◆ **WORK TO COMPLETE**: Everything from the first line of the entries through the line containing "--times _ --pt" is to be retyped exactly, and nothing beyond it.

****

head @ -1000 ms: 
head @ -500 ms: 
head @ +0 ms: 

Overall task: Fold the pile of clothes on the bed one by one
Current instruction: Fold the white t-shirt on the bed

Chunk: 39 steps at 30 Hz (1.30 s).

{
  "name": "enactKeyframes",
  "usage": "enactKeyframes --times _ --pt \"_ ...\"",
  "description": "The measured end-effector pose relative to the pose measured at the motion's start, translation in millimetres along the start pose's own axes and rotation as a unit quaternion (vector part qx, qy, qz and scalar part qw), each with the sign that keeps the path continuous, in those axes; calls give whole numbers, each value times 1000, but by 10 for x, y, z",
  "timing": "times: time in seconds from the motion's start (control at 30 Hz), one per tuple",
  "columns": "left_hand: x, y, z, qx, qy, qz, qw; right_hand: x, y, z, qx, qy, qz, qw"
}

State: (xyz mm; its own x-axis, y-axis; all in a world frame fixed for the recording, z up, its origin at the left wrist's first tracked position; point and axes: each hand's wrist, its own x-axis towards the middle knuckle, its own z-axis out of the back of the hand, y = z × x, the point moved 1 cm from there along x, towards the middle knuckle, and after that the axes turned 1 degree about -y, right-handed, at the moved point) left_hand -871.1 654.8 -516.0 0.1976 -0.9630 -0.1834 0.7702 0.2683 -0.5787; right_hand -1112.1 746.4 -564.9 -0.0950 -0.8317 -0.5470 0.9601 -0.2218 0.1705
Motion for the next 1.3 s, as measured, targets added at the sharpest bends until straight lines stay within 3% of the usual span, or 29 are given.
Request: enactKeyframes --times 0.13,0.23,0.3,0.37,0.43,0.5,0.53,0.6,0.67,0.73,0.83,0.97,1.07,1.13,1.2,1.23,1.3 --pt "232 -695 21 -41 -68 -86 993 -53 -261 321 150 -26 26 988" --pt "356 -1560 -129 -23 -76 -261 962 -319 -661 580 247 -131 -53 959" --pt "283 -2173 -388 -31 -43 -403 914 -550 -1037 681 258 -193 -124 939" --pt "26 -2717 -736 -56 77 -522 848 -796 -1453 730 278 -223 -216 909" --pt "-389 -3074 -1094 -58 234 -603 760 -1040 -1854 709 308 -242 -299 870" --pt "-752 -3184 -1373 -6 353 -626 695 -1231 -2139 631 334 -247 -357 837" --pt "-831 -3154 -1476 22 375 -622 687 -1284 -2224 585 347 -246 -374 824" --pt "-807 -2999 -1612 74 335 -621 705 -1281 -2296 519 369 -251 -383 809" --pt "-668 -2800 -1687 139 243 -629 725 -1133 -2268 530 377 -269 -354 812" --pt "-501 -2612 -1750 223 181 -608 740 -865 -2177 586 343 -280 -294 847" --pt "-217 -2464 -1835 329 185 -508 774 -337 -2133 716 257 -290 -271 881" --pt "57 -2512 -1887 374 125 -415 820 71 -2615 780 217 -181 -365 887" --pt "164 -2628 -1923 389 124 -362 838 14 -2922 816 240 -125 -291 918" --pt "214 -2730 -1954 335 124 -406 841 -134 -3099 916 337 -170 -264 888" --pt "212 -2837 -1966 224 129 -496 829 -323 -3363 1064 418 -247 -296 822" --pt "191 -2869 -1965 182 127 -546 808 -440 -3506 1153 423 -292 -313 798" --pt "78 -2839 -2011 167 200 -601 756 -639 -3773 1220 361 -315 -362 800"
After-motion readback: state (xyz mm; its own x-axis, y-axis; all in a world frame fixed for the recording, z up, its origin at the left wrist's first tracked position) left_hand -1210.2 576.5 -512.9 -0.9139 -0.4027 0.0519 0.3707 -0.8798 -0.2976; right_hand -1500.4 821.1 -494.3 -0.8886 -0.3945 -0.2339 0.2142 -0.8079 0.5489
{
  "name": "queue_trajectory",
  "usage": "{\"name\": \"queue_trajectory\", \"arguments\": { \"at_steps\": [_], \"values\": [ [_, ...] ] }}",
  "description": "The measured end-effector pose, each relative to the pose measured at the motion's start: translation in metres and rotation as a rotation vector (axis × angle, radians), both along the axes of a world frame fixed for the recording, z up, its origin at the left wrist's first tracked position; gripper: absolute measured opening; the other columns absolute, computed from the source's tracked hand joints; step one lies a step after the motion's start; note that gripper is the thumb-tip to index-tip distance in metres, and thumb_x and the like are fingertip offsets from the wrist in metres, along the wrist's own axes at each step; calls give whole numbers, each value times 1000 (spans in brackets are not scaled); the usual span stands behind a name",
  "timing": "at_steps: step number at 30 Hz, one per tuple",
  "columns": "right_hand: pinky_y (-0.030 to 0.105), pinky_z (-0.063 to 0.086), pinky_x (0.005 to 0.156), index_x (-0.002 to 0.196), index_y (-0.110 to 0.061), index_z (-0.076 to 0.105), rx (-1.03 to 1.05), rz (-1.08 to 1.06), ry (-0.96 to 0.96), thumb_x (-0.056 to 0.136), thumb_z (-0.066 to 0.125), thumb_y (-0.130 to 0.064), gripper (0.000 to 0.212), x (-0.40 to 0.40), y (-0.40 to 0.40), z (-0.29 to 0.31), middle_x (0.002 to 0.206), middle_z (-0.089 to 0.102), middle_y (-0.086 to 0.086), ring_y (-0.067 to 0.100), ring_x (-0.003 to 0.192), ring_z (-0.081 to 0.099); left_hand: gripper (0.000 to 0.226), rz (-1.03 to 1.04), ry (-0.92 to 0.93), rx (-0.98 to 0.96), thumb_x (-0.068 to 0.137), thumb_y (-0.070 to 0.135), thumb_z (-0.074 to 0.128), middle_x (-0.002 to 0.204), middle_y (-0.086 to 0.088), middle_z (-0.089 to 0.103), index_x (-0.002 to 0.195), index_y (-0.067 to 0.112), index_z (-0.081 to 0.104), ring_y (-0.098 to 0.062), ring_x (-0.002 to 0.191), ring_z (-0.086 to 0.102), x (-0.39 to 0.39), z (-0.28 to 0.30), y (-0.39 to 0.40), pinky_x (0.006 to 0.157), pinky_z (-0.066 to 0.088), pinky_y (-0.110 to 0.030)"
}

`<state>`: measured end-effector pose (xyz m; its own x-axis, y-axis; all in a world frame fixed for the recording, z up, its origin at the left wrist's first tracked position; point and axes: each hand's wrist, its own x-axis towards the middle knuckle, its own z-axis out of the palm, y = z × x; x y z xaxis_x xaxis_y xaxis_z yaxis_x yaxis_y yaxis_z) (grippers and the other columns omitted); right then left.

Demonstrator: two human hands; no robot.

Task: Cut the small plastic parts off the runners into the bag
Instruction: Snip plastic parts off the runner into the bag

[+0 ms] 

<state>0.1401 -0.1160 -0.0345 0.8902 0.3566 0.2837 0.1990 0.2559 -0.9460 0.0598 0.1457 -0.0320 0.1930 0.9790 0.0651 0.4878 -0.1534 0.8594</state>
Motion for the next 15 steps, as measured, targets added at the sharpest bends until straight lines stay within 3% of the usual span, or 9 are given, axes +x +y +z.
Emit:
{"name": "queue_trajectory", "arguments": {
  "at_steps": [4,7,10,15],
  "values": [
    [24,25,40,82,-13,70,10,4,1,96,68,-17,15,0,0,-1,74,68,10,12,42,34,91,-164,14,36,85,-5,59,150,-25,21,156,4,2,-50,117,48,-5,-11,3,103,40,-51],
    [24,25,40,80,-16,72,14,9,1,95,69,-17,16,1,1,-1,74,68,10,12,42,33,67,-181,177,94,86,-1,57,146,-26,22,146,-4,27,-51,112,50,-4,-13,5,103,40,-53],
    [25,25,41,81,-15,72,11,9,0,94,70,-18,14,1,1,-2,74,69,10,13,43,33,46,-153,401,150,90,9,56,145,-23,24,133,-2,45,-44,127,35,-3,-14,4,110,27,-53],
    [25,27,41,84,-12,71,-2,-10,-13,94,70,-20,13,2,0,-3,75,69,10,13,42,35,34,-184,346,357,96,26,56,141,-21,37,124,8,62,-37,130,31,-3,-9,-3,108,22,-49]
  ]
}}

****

◆ **RESPONSE AREA**:
head @ -1000 ms: 
head @ -500 ms: 
head @ +0 ms: 

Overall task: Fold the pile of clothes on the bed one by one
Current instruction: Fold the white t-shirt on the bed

Chunk: 39 steps at 30 Hz (1.30 s).

{
  "name": "enactKeyframes",
  "usage": "enactKeyframes --times _ --pt \"_ ...\"",

The exercise has been carried out in full.